そこまで考えた所で、シスから報告が入った。
《マスター、その先にある扉が別の術式によって封印されています》
「封印された部屋?!」
思わず大きな声で反応してしまい、全員がこちらをぎょっとした目で見てくるが、構わず俺はシスに続ける。
「…この先って、そこか?! オズモンドさん! こっちへ」
キャロやシェリーを伴い、オズモンドさんに声をかけてから、俺はシスの居る方へと駆け寄っていった。
「──…こ、これは!?」
その封印術式を見たオズモンドは声を失い、見るからに動揺していた。
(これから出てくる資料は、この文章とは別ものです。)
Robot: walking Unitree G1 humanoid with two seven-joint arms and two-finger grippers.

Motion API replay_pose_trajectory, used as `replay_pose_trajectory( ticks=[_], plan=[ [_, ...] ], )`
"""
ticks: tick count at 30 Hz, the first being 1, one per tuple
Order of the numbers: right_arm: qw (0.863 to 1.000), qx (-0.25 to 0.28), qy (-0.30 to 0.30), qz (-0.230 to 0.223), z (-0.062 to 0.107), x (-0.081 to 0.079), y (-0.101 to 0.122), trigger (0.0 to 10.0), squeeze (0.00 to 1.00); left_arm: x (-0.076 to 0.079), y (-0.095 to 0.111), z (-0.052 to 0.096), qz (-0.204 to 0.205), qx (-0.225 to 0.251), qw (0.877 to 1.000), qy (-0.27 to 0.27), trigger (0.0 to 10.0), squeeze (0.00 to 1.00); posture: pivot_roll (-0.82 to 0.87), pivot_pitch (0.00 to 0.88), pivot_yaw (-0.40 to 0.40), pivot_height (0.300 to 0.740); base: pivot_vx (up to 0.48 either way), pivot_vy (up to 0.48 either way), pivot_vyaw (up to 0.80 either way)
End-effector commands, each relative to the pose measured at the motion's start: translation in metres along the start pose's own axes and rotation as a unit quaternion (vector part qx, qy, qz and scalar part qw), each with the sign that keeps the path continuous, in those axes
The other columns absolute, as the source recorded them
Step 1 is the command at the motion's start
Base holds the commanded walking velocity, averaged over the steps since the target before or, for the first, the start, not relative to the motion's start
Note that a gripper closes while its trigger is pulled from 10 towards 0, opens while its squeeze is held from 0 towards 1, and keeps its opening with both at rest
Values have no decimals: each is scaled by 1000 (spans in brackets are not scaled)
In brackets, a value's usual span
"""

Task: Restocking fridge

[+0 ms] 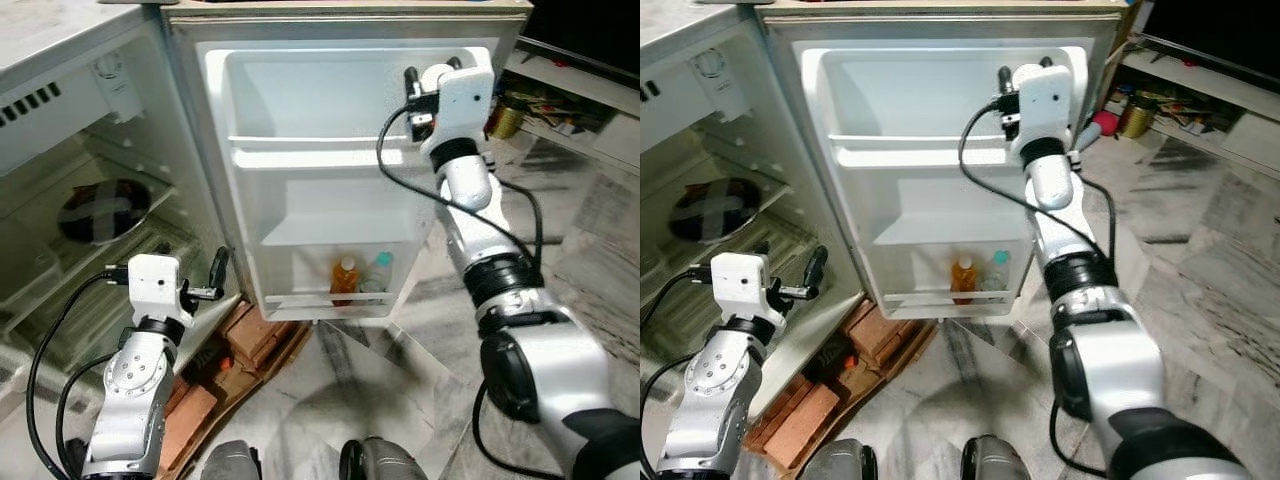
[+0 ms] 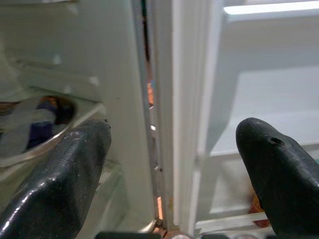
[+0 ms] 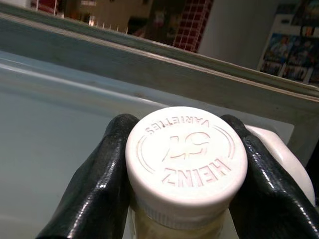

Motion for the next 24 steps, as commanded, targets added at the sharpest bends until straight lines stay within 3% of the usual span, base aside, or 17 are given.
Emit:
replay_pose_trajectory(
  ticks=[1,15,16,19,24],
  plan=[
    [996,-84,-33,-1,12,21,-35,10000,0,1,0,-1,-8,-2,1000,-6,10000,0,53,87,-21,740,0,0,0],
    [986,-164,-29,12,22,19,-63,10000,0,2,-2,0,-17,-10,1000,-8,10000,0,59,84,-26,740,0,0,0],
    [986,-162,-39,6,22,23,-62,10000,1000,2,-2,0,-18,-10,1000,-9,10000,0,59,84,-26,740,0,0,0],
    [987,-152,-46,-3,20,26,-58,10000,1000,2,-2,0,-18,-10,1000,-10,10000,0,59,84,-24,740,0,0,0],
    [994,-89,-69,-4,10,37,-32,10000,1000,4,-3,0,-22,-11,1000,-14,10000,0,56,85,-21,740,0,0,0]
  ],
)
Point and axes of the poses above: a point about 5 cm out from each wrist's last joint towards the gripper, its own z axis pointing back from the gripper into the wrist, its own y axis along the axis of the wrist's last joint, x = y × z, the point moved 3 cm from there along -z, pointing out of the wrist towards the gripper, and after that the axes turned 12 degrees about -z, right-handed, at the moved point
それを見て取ったミスリアが、思わずその式に触れようとした途端、大きな声でオズモンドが止める。
「それに触るな! 魔力が全て持っていかれるぞ!」
たまたま俺の側で、その行動をしていた王女の手を取り、抱き留めるように俺の身体へ引き寄せる。
「……! ぁっ…」
「…っぶねぇ。あぁ、ごめんなさい。咄嗟だったものでつい」
「…い、いえ、ありがとうございます」
そう言って俺から離れて行くミスリアは、何故か頬を少し染めていた。俺自身は暗かったので、そんな事には全く気が付かなかったが。
「オズモンドさん…この術式は?」
──…古代封印術式が何故こんな所に。